Clinical analogs that would improve safety were presented including:
Heart lung machine and ventilator – switching from bypass and back. Ventilators are sometimes not turned on – simple human error that could be eliminated. Citation: Anesthesiology. 87(4):741-748, October 1997
Blood pressure measurement errors can occur if the invasive blood pressure monitor is not manually zero’d when patient’s height and inclination is changed relative to pole mounted patient monitor. Human error occurs when the clinician forgets to recalibrate the pressure transducer after moving the patient.Citation: Acta Anaesthesiol Scand. 2006 May;50(5):600-3
Given the potential patient safety benefits, and the relative simplicity of these initial potential applications, the goals of MD PnP include:
- Lead adoption of open standards
- Define a regulatory pathway
- Elicit clinical requirements
- Use a vendor neutral lab to test and verify solutions
APSF Endorsement of Interoperability
Awareness of these potential patient safety improvements is growing. From the Anesthesia Patient Safety Foundation’s (APSF) endorsement of interoperability, March 2007:
"APSF believes that intercommunication and interoperability of devices could lead to important advances in patient safety, and that the standards and protocols to allow such seamless intercommunication should be developed fully with these advances in mind.
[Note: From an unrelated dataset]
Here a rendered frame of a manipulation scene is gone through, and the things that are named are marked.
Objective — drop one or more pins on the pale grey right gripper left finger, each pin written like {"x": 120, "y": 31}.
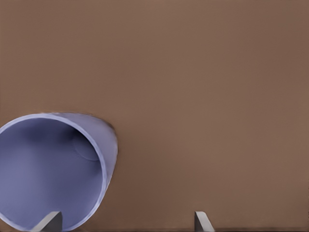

APSF also recognizes that as in all technologies for patient safety, interoperability poses safety and medicolegal challenges as well. Development of standards and production of interoperable equipment protocols should strike the proper balance to achieve
maximum patient safety and outcome benefit."
The APSF has also noted Dangers of Postoperative Opioids – PCA pump related patient deaths and the need to automatically terminate PCA infusions when monitoring indicates.
“We advocate widespread acceptance of the goal that no patient shall be harmed by opioid-induced respiratory depression in the postoperative period.
“Thus, immediately, we urge health care professionals to consider the potential safety value of continuous monitoring of oxygenation (pulse oximetry) and ventilation in patients receiving PCA or neuraxial opioids in the postoperative period.”
APSF has also publish recommendations regarding PCA pumps:
“A particularly attractive feature may be the ability to automatically terminate or reduce PCA (or PCEA) infusions when monitoring technology suggests the presence of opioid-induced respiratory depression. To facilitate such capabilities, we strongly endorse the efforts to develop international standards for device interoperability and device-device communication.
It is critical that any monitoring system be linked to a reliable process to summon a competent health care professional to the patient's bedside in a timely manner.”
Kaiser Purchase Contract Language
Providers are also beginning to make demands on vendors regarding connectivity and integration. Kaiser is the first to include purchase contract language that places systems integration responsibilities unambiguously upon the vendor:
“Supplier agrees to participate with Kaiser in the development of a medical device plug and play integration standard (the "Integration Standard"), and … will make reasonable efforts to conform to the Integration Standard when approved and formulated by the parties in writing. Until the Integration Standard is approved, Supplier intends to continue … to provide open interfacing protocols …”
Other providers are evaluating Kaiser’s position and are expected to follow suit.
New Standards Development
Clinical requirements lie at the heart of medical device connectivity. The MD PnP program is currently working to collect use cases and requirements relating to interoperability.
The MD PnP program is also developing a new standard, the “Integrated Clinical Environment” of networked medical devices. Focused on risk management, the project does not specify technology. For risk management, they are specifying data logging, data security, integration with the hospital network, and plug-and-play device discovery.
Another area of focus is the IEC 60601-1-10, the requirements for the development of physiologic closed loop controllers (the PCLC standard). This standard will support distributed patient connected devices that control a patient variable. Example applications include a patient warming system that controls body temperature, and the infusion of a medication to maintain blood pressure in a target range.
The PCLC standard will permit distributed PCLCs that involves more than one item of equipment of a medical electrical system. Distributed PCLCs can also be widely separated in distance. An example here would be the control of blood pressure by networking a bedside blood pressure monitor and an infusion pump, and the titration of inspired oxygen concentration of a lung ventilator with a stand-alone pulse oximeter.